No project description provided

Project description

NVTabular

PyPI LICENSE Documentation

NVTabular is a feature engineering and preprocessing library for tabular data that is designed to easily manipulate terabyte scale datasets and train deep learning (DL) based recommender systems. It provides high-level abstraction to simplify code and accelerates computation on the GPU using the RAPIDS Dask-cuDF library.

NVTabular is a component of NVIDIA Merlin, an open source framework for building and deploying recommender systems and works with the other Merlin components including Merlin Models, HugeCTR and Merlin Systems to provide end-to-end acceleration of recommender systems on the GPU. Extending beyond model training, with NVIDIA’s Triton Inference Server, the feature engineering and preprocessing steps performed on the data during training can be automatically applied to incoming data during inference.

Benefits

When training DL recommender systems, data scientists and machine learning (ML) engineers have been faced with the following challenges:

  • Huge Datasets: Commercial recommenders are trained on huge datasets that may be several terabytes in scale.
  • Complex Data Feature Engineering and Preprocessing Pipelines: Datasets need to be preprocessed and transformed so that they can be used with DL models and frameworks. In addition, feature engineering creates an extensive set of new features from existing ones, requiring multiple iterations to arrive at an optimal solution.
  • Input Bottleneck: Data loading, if not well optimized, can be the slowest part of the training process, leading to under-utilization of high-throughput computing devices such as GPUs.
  • Extensive Repeated Experimentation: The entire data engineering, training, and evaluation process can be repetitious and time consuming, requiring significant computational resources.

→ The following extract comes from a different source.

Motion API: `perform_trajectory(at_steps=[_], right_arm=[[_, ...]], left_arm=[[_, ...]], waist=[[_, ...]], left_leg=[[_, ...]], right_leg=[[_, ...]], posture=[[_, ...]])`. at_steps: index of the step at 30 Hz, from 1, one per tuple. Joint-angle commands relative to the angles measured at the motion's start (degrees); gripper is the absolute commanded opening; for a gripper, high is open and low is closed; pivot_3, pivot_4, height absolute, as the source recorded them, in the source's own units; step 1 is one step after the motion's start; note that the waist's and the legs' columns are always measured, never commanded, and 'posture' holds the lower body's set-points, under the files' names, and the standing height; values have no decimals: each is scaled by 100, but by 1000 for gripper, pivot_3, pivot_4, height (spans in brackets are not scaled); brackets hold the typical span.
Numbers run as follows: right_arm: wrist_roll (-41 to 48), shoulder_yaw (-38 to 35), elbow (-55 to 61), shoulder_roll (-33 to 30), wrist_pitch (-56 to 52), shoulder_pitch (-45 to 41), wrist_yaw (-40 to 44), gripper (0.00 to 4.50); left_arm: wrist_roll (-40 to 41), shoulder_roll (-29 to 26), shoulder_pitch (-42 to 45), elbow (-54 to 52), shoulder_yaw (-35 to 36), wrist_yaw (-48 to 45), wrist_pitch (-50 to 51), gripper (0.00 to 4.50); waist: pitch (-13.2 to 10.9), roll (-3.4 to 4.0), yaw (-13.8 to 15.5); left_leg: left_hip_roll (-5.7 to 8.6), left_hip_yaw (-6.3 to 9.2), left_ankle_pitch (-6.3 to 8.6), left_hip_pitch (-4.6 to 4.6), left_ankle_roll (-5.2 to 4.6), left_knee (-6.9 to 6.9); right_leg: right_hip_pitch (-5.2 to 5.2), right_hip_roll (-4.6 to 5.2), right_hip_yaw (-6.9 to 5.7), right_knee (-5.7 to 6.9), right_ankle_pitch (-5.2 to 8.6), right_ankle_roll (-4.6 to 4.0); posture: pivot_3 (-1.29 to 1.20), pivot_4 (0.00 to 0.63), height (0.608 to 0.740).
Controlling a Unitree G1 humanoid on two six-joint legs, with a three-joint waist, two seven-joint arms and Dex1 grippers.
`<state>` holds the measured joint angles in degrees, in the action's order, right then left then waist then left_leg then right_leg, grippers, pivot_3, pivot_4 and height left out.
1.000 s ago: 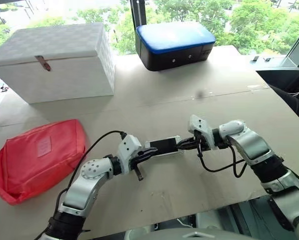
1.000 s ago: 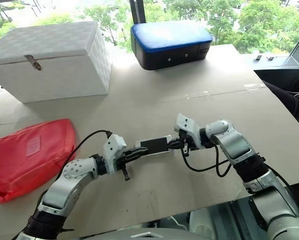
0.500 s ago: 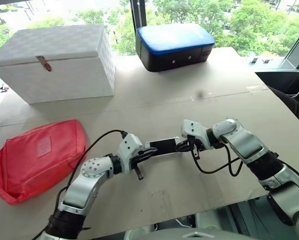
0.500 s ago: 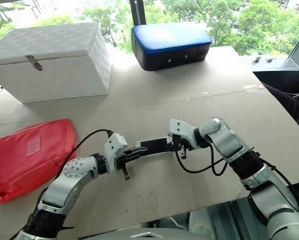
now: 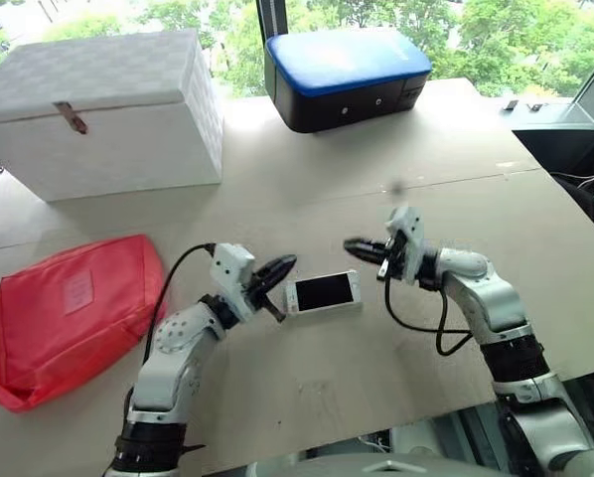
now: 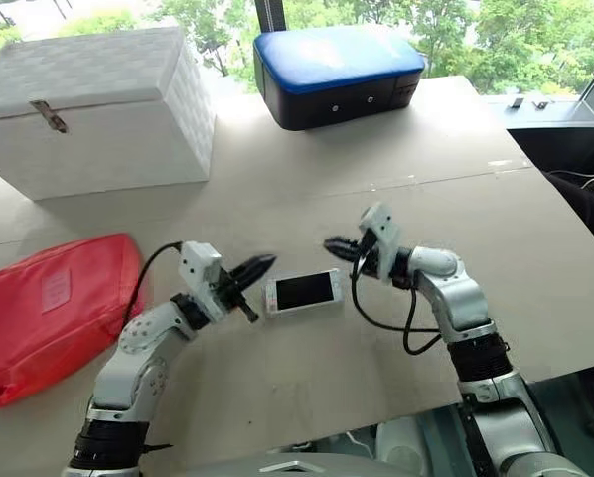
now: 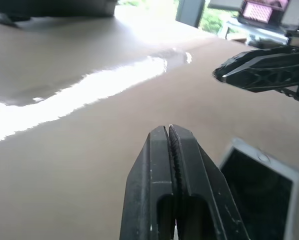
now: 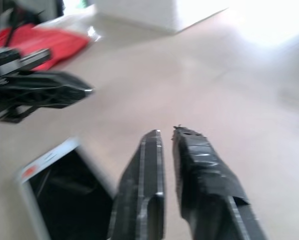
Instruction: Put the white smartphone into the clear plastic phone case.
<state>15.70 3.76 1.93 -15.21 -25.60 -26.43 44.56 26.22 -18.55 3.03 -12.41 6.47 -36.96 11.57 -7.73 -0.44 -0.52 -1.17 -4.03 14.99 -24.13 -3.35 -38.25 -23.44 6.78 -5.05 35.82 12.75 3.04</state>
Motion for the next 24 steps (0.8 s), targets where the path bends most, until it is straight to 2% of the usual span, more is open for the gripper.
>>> perform_trajectory(at_steps=[1, 5, 7, 10, 15, 24], right_arm=[[-8, -191, 322, -45, 289, 55, -293, 2345], [-82, -384, 572, -387, 574, 337, -389, 4426], [-218, -409, 636, -676, 869, 597, -329, 4500], [29, -825, 876, -876, 927, 1060, -431, 4500], [138, -961, 1357, -1142, 912, 1881, -372, 4500], [224, -1429, 1958, -1157, 1224, 3455, -610, 4500]], left_arm=[[74, 89, 268, -158, 356, 325, -330, 1301], [135, 109, 399, -242, 586, 692, -199, 3415], [215, 73, 339, -373, 682, 817, -76, 4380], [283, -7, -132, -827, 820, 1010, 210, 4452], [285, -95, -1128, -1531, 962, 1115, 322, 4452], [35, 116, -2946, -1958, 1039, 1054, -149, 4452]], waist=[[-4, -5, 8], [-25, -17, 15], [-37, -23, 38], [-54, -40, 27], [-72, -51, -10], [-78, -61, 96]], left_leg=[[1, 0, 0, -1, -1, 0], [11, -3, 2, -2, -5, 0], [12, -2, 3, -1, -8, -4], [9, -2, 3, 4, -8, -4], [-8, -6, 3, 16, -6, 0], [-11, -5, 29, 30, -19, -7]], right_leg=[[3, -3, -4, -4, 1, 1], [7, -4, -3, -7, 1, 5], [8, -4, -3, -4, 1, 8], [10, -10, -1, 0, 0, 11], [14, -22, 7, 0, 1, 11], [18, -17, 16, -3, 27, 3]], posture=[[0, 150, 734], [0, 150, 734], [0, 150, 734], [0, 150, 734], [0, 150, 734], [0, 150, 734]])
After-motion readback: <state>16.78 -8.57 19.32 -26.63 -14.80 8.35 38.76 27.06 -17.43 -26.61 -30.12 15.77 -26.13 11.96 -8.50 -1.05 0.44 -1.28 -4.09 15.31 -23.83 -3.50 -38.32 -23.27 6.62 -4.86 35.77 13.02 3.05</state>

NVTabular alleviates these challenges and helps data scientists and ML engineers:

  • process datasets that exceed GPU and CPU memory without having to worry about scale.
  • focus on what to do with the data and not how to do it by using abstraction at the operation level.
  • prepare datasets quickly and easily for experimentation so that more models can be trained.
  • deploy models into production by providing faster dataset transformation

Learn more in the NVTabular core features documentation.

Performance

When running NVTabular on the Criteo 1TB Click Logs Dataset using a single V100 32GB GPU, feature engineering and preprocessing was able to be completed in 13 minutes. Furthermore, when running NVTabular on a DGX-1 cluster with eight V100 GPUs, feature engineering and preprocessing was able to be completed within three minutes. Combined with HugeCTR, the dataset can be processed and a full model can be trained in only six minutes.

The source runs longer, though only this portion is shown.